Task statement = Give back every line of the data, transcribed exactly.

Task input =
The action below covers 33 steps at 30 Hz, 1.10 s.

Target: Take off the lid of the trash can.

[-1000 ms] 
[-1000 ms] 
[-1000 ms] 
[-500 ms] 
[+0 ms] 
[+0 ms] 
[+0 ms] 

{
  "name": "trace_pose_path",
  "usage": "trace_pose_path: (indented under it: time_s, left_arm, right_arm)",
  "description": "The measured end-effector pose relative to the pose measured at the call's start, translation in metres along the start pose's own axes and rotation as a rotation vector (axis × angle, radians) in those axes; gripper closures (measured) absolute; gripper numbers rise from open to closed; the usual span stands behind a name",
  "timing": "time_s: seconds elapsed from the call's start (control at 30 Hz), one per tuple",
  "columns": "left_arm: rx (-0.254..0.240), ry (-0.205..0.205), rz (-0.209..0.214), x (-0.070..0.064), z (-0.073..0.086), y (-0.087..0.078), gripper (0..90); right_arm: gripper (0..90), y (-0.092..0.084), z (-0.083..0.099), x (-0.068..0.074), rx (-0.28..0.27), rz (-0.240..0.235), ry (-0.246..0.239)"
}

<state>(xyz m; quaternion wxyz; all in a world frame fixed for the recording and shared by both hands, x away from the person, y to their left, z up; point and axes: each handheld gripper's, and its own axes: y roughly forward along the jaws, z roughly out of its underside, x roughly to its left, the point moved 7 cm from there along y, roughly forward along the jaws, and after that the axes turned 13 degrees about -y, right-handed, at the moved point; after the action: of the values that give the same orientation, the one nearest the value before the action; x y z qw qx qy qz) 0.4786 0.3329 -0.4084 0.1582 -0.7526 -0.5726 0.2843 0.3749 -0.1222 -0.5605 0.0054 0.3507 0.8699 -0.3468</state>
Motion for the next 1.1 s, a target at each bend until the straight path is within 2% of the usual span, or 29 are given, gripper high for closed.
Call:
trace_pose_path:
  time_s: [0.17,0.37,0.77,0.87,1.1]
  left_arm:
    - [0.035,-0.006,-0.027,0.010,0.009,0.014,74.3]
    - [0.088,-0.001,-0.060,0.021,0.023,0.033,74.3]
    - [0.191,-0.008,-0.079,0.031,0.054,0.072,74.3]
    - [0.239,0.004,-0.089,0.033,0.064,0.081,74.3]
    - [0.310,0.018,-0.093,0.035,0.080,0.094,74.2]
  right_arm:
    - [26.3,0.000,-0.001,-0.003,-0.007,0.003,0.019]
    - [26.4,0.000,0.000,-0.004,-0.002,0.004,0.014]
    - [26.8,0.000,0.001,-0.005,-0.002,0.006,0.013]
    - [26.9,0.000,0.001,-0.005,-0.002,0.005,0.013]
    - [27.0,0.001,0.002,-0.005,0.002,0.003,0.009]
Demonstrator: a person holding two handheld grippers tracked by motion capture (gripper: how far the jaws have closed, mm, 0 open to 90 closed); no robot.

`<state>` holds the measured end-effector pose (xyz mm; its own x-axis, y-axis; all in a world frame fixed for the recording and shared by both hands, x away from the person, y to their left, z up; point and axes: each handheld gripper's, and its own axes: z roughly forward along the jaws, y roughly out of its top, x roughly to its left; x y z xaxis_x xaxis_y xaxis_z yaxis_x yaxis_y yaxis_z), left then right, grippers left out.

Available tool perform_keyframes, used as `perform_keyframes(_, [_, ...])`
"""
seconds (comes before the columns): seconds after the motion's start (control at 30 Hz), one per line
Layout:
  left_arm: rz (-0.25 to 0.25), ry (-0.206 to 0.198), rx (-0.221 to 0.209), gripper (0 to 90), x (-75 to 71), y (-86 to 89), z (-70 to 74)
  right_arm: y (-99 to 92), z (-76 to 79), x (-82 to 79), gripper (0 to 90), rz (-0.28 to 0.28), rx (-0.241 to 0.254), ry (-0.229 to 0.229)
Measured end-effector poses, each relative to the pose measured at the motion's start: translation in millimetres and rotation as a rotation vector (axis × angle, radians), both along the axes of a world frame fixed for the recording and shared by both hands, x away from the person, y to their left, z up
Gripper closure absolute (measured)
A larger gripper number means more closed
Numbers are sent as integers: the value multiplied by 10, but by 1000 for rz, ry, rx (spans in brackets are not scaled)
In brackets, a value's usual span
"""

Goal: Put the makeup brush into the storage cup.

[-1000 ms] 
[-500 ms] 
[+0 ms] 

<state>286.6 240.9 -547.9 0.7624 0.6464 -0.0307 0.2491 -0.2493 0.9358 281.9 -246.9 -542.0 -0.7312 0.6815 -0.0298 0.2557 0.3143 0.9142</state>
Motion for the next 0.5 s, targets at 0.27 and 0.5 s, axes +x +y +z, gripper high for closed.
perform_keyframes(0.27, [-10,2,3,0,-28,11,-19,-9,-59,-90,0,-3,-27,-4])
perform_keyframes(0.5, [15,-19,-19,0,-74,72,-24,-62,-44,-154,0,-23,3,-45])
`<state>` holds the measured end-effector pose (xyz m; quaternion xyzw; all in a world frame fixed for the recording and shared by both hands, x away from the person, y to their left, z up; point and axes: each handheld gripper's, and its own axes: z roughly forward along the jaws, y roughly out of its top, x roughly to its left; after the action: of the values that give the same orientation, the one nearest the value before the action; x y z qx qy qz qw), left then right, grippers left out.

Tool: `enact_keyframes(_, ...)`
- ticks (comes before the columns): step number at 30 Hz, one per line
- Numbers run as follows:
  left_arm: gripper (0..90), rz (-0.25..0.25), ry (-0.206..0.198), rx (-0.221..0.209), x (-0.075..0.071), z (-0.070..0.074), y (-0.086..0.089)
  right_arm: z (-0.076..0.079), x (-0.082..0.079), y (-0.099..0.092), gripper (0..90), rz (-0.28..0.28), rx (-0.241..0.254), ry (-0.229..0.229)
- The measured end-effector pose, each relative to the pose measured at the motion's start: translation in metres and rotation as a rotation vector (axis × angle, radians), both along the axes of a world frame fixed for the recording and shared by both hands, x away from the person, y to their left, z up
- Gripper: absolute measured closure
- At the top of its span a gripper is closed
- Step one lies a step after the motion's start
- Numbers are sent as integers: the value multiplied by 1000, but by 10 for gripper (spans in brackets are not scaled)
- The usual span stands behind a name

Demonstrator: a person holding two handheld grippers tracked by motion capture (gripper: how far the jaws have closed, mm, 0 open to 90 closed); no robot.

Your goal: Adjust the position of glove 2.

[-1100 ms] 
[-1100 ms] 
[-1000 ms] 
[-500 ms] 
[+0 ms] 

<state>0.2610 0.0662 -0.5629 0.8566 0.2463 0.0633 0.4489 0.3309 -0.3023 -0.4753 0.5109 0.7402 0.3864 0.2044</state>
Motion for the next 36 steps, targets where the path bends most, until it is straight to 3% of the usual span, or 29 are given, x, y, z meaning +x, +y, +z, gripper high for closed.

Exercise answer =
The action below covers 33 steps at 30 Hz, 1.10 s.

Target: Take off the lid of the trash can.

[-1000 ms] 
[-1000 ms] 
[-1000 ms] 
[-500 ms] 
[+0 ms] 
[+0 ms] 
[+0 ms] 

{
  "name": "trace_pose_path",
  "usage": "trace_pose_path: (indented under it: time_s, left_arm, right_arm)",
  "description": "The measured end-effector pose relative to the pose measured at the call's start, translation in metres along the start pose's own axes and rotation as a rotation vector (axis × angle, radians) in those axes; gripper closures (measured) absolute; gripper numbers rise from open to closed; the usual span stands behind a name",
  "timing": "time_s: seconds elapsed from the call's start (control at 30 Hz), one per tuple",
  "columns": "left_arm: rx (-0.254..0.240), ry (-0.205..0.205), rz (-0.209..0.214), x (-0.070..0.064), z (-0.073..0.086), y (-0.087..0.078), gripper (0..90); right_arm: gripper (0..90), y (-0.092..0.084), z (-0.083..0.099), x (-0.068..0.074), rx (-0.28..0.27), rz (-0.240..0.235), ry (-0.246..0.239)"
}

<state>(xyz m; quaternion wxyz; all in a world frame fixed for the recording and shared by both hands, x away from the person, y to their left, z up; point and axes: each handheld gripper's, and its own axes: y roughly forward along the jaws, z roughly out of its underside, x roughly to its left, the point moved 7 cm from there along y, roughly forward along the jaws, and after that the axes turned 13 degrees about -y, right-handed, at the moved point; after the action: of the values that give the same orientation, the one nearest the value before the action; x y z qw qx qy qz) 0.4786 0.3329 -0.4084 0.1582 -0.7526 -0.5726 0.2843 0.3749 -0.1222 -0.5605 0.0054 0.3507 0.8699 -0.3468</state>
Motion for the next 1.1 s, a target at each bend until the straight path is within 2% of the usual span, or 29 are given, gripper high for closed.
Call:
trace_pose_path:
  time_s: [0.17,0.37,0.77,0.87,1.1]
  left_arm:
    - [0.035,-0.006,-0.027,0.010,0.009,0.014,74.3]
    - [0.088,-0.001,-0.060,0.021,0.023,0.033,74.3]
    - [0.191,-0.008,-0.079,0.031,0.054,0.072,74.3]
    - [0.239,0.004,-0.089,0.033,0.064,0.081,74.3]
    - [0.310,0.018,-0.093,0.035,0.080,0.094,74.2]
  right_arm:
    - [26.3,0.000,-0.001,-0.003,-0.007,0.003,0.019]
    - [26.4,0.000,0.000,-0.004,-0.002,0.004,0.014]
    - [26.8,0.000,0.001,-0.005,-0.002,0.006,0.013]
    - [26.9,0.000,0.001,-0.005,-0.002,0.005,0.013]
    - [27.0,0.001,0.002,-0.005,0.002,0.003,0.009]
Demonstrator: a person holding two handheld grippers tracked by motion capture (gripper: how far the jaws have closed, mm, 0 open to 90 closed); no robot.

`<state>` holds the measured end-effector pose (xyz mm; its own x-axis, y-axis; all in a world frame fixed for the recording and shared by both hands, x away from the person, y to their left, z up; point and axes: each handheld gripper's, and its own axes: z roughly forward along the jaws, y roughly out of its top, x roughly to its left; x y z xaxis_x xaxis_y xaxis_z yaxis_x yaxis_y yaxis_z), left then right, grippers left out.

Available tool perform_keyframes, used as `perform_keyframes(_, [_, ...])`
"""
seconds (comes before the columns): seconds after the motion's start (control at 30 Hz), one per line
Layout:
  left_arm: rz (-0.25 to 0.25), ry (-0.206 to 0.198), rx (-0.221 to 0.209), gripper (0 to 90), x (-75 to 71), y (-86 to 89), z (-70 to 74)
  right_arm: y (-99 to 92), z (-76 to 79), x (-82 to 79), gripper (0 to 90), rz (-0.28 to 0.28), rx (-0.241 to 0.254), ry (-0.229 to 0.229)
Measured end-effector poses, each relative to the pose measured at the motion's start: translation in millimetres and rotation as a rotation vector (axis × angle, radians), both along the axes of a world frame fixed for the recording and shared by both hands, x away from the person, y to their left, z up
Gripper closure absolute (measured)
A larger gripper number means more closed
Numbers are sent as integers: the value multiplied by 10, but by 1000 for rz, ry, rx (spans in brackets are not scaled)
In brackets, a value's usual span
"""

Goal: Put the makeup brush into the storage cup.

[-1000 ms] 
[-500 ms] 
[+0 ms] 

<state>286.6 240.9 -547.9 0.7624 0.6464 -0.0307 0.2491 -0.2493 0.9358 281.9 -246.9 -542.0 -0.7312 0.6815 -0.0298 0.2557 0.3143 0.9142</state>
Motion for the next 0.5 s, targets at 0.27 and 0.5 s, axes +x +y +z, gripper high for closed.
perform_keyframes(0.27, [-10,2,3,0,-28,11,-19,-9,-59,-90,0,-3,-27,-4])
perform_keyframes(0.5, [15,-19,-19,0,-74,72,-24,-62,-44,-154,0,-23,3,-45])
`<state>` holds the measured end-effector pose (xyz m; quaternion xyzw; all in a world frame fixed for the recording and shared by both hands, x away from the person, y to their left, z up; point and axes: each handheld gripper's, and its own axes: z roughly forward along the jaws, y roughly out of its top, x roughly to its left; after the action: of the values that give the same orientation, the one nearest the value before the action; x y z qx qy qz qw), left then right, grippers left out.

Tool: `enact_keyframes(_, ...)`
- ticks (comes before the columns): step number at 30 Hz, one per line
- Numbers run as follows:
  left_arm: gripper (0..90), rz (-0.25..0.25), ry (-0.206..0.198), rx (-0.221..0.209), x (-0.075..0.071), z (-0.070..0.074), y (-0.086..0.089)
  right_arm: z (-0.076..0.079), x (-0.082..0.079), y (-0.099..0.092), gripper (0..90), rz (-0.28..0.28), rx (-0.241..0.254), ry (-0.229..0.229)
- The measured end-effector pose, each relative to the pose measured at the motion's start: translation in metres and rotation as a rotation vector (axis × angle, radians), both along the axes of a world frame fixed for the recording and shared by both hands, x away from the person, y to their left, z up
- Gripper: absolute measured closure
- At the top of its span a gripper is closed
- Step one lies a step after the motion's start
- Numbers are sent as integers: the value multiplied by 1000, but by 10 for gripper (spans in brackets are not scaled)
- The usual span stands behind a name

Demonstrator: a person holding two handheld grippers tracked by motion capture (gripper: how far the jaws have closed, mm, 0 open to 90 closed); no robot.

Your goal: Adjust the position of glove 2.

[-1100 ms] 
[-1100 ms] 
[-1000 ms] 
[-500 ms] 
[+0 ms] 

<state>0.2610 0.0662 -0.5629 0.8566 0.2463 0.0633 0.4489 0.3309 -0.3023 -0.4753 0.5109 0.7402 0.3864 0.2044</state>
Motion for the next 36 steps, targets where the path bends most, until it is straight to 3% of the usual span, or 29 are given, x, y, z meaning +x, +y, +z, gripper high for closed.

The output requires no further additions.